AIM OF THE EXERCISE: Match the word "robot". Return each line of the data below where it appears.

[Opening PROVIDED DATA section]

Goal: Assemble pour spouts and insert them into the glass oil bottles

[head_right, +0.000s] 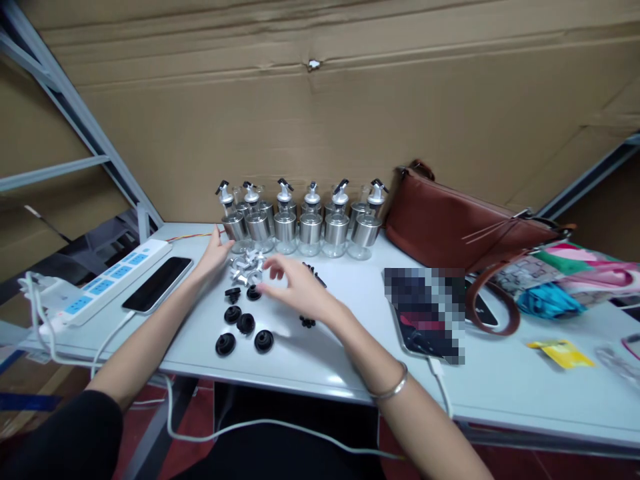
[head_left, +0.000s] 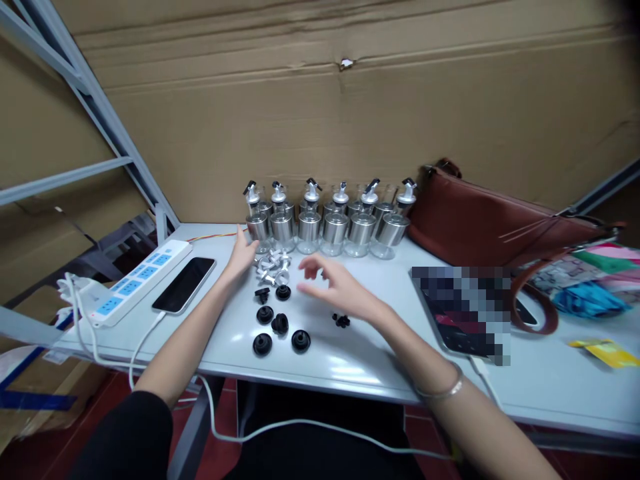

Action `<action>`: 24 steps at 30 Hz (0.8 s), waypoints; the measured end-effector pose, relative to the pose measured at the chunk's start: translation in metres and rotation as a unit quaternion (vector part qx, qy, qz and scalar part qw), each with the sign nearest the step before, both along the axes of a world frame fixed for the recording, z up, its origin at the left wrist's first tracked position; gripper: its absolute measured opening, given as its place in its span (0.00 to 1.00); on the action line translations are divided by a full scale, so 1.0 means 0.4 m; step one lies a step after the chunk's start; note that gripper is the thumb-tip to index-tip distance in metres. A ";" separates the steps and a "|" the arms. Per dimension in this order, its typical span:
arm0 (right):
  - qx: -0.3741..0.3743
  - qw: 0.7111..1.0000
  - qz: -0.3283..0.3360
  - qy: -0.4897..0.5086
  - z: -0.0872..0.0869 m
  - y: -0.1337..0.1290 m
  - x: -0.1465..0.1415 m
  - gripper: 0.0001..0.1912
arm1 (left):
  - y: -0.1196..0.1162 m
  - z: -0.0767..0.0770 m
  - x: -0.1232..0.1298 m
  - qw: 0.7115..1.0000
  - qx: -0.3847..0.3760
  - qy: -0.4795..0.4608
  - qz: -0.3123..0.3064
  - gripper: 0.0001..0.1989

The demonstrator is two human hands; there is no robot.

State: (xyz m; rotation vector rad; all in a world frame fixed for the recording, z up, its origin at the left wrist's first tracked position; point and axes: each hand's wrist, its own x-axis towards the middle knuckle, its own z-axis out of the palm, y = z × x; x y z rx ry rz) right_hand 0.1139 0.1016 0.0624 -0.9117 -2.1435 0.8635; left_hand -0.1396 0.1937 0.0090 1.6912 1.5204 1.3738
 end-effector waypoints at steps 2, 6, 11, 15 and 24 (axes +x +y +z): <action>0.015 0.992 0.066 -0.106 -0.010 -0.046 -0.023 0.30 | -0.071 0.016 0.018 1.000 -0.022 0.006 0.022 0.43; 0.083 0.966 0.061 -0.236 -0.061 -0.108 -0.080 0.48 | -0.282 0.035 0.042 0.986 -0.071 0.111 -0.103 0.39; 0.136 0.958 0.016 -0.252 -0.101 -0.103 -0.131 0.49 | -0.421 0.016 0.027 0.951 -0.156 0.195 -0.179 0.30; 0.156 0.958 0.007 -0.241 -0.098 -0.091 -0.126 0.41 | -0.410 -0.008 0.025 0.960 -0.112 0.205 -0.151 0.24; 0.118 0.974 0.040 -0.188 -0.077 -0.077 -0.102 0.10 | -0.391 -0.020 0.067 0.973 -0.071 0.185 -0.119 0.23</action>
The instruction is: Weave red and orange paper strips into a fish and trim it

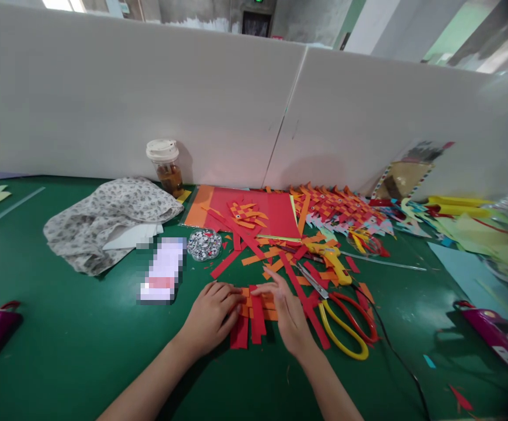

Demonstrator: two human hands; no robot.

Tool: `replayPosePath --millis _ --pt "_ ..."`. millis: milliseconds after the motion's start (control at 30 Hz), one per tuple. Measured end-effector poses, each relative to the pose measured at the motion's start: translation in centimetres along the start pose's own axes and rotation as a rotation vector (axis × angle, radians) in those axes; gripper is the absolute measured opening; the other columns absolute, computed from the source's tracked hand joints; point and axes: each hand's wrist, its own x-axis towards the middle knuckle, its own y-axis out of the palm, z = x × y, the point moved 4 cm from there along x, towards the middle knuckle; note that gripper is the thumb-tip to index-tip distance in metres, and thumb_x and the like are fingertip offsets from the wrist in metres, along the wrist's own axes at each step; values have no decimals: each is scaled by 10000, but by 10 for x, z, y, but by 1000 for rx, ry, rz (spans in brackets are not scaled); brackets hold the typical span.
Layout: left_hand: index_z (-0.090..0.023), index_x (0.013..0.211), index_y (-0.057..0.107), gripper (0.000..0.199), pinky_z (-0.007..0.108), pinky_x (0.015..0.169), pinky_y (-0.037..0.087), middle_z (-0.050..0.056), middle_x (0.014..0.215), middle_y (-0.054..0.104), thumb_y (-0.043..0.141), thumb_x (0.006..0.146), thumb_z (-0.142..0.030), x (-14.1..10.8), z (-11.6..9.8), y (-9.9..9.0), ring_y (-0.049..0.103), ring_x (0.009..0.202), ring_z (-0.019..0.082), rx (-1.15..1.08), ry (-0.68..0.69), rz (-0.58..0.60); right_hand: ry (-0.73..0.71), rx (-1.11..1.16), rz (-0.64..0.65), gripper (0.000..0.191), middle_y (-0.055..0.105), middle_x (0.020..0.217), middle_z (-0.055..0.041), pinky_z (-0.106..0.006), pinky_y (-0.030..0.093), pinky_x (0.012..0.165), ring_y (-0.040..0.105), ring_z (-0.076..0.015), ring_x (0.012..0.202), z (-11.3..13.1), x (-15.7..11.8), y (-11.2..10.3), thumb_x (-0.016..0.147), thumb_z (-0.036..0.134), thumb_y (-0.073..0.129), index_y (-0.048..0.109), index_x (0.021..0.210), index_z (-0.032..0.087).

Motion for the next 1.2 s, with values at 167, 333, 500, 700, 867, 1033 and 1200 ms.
replayPosePath --millis 167,333,500,700,867,1033,1200 --pt "-238 1056 597 248 393 931 391 33 1075 633 415 889 -207 0 1 0 527 1031 197 33 15 -28 -92 -161 58 407 691 960 -51 -464 314 1031 561 -206 1074 1 -6 2 954 338 251 364 1324 212" --pt "-239 1064 598 257 399 926 402 33 1078 637 415 887 -201 1 -1 -1 529 1036 201 42 10 -37 -129 -248 91 349 702 924 -24 -471 309 1041 613 -179 984 -4 -12 6 951 265 280 416 1270 227" --pt "-228 1063 598 253 414 922 401 42 1084 638 418 887 -208 1 -2 -1 530 1027 210 34 18 -34 -197 -371 -26 266 676 997 -47 -456 410 976 604 -199 992 -11 -13 10 915 238 386 520 1145 237" --pt "-227 1058 597 249 408 933 390 39 1090 635 415 889 -212 1 -3 -2 526 1034 206 37 2 -19 -246 -540 18 390 587 1199 -62 -482 384 1009 480 -218 1182 -16 -12 16 880 190 424 450 1266 240" --pt "-237 1101 576 270 430 961 364 47 1137 618 410 898 -300 1 -4 -6 517 1061 213 -6 4 9 -259 -578 58 384 595 1199 -59 -509 349 1019 492 -221 1160 -16 -12 16 868 157 415 473 1242 222" --pt "-225 1172 539 334 454 994 334 76 1223 569 414 876 -313 -4 -5 -12 477 1138 239 -8 105 -71 -270 -569 71 565 590 1200 -65 -522 341 1021 497 -225 1151 -18 -12 16 736 53 418 444 1276 215" --pt "-234 933 657 224 435 957 359 62 1066 634 450 847 -241 -8 -9 -18 548 996 217 16 160 -188 -236 -539 64 616 566 1226 -67 -505 354 1022 503 -212 1142 -22 -12 15 686 51 420 427 1282 208"
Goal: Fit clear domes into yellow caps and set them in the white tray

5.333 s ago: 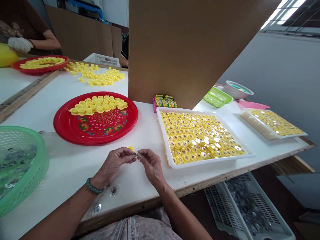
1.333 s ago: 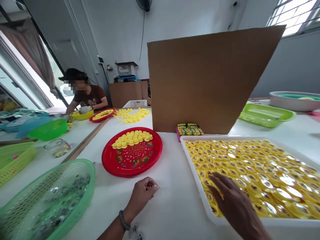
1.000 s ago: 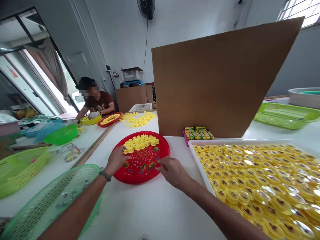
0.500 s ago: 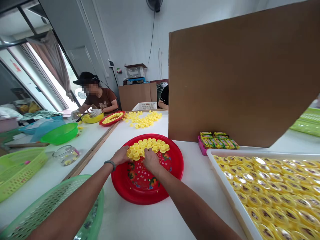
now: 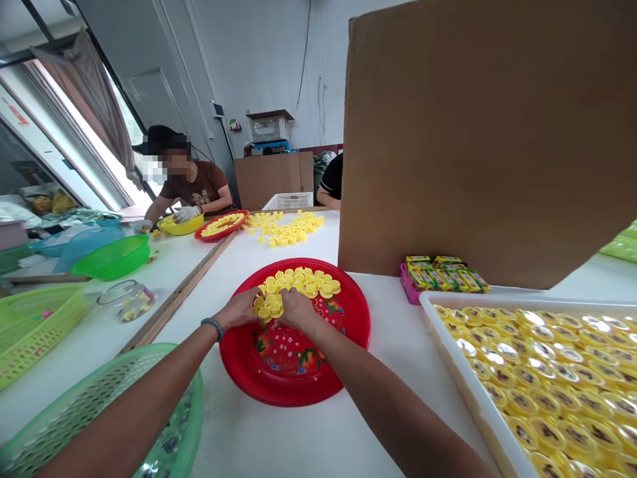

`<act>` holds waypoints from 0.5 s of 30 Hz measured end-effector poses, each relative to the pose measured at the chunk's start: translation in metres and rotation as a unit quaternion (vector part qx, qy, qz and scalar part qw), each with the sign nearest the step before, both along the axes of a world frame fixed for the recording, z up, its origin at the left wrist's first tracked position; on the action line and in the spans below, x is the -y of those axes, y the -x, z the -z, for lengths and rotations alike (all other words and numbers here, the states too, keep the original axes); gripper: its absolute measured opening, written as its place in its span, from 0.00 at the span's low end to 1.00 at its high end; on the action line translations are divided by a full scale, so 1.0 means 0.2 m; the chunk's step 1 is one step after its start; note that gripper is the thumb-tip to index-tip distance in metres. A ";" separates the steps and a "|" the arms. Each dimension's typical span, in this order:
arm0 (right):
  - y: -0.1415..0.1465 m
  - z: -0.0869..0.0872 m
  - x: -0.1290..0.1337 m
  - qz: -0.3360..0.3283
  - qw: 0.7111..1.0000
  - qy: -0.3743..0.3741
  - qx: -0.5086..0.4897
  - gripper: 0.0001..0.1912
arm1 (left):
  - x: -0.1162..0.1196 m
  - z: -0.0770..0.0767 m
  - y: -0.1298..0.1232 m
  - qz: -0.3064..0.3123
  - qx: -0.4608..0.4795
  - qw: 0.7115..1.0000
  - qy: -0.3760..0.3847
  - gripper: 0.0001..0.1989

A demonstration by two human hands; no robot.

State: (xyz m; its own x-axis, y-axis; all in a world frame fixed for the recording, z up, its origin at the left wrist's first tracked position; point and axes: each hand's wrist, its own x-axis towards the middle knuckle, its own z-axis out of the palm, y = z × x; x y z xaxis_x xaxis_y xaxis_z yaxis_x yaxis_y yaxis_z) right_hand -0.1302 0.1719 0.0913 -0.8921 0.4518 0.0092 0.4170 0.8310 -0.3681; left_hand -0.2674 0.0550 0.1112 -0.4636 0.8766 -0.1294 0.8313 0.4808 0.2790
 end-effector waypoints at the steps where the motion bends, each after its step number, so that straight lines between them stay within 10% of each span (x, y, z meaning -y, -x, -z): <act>1: 0.00 0.00 0.00 -0.004 1.000 0.000 0.003 0.38 | 0.00 0.00 0.00 0.004 0.000 1.000 0.005 0.36; 15: -0.03 -0.02 0.01 -0.051 0.998 0.003 0.039 0.36 | 0.02 0.01 -0.12 0.033 0.016 0.999 0.025 0.36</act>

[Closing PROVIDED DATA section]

RESPONSE:
The demonstrator is two human hands; there is no robot.
Demonstrator: two human hands; no robot.
A demonstration by two human hands; no robot.

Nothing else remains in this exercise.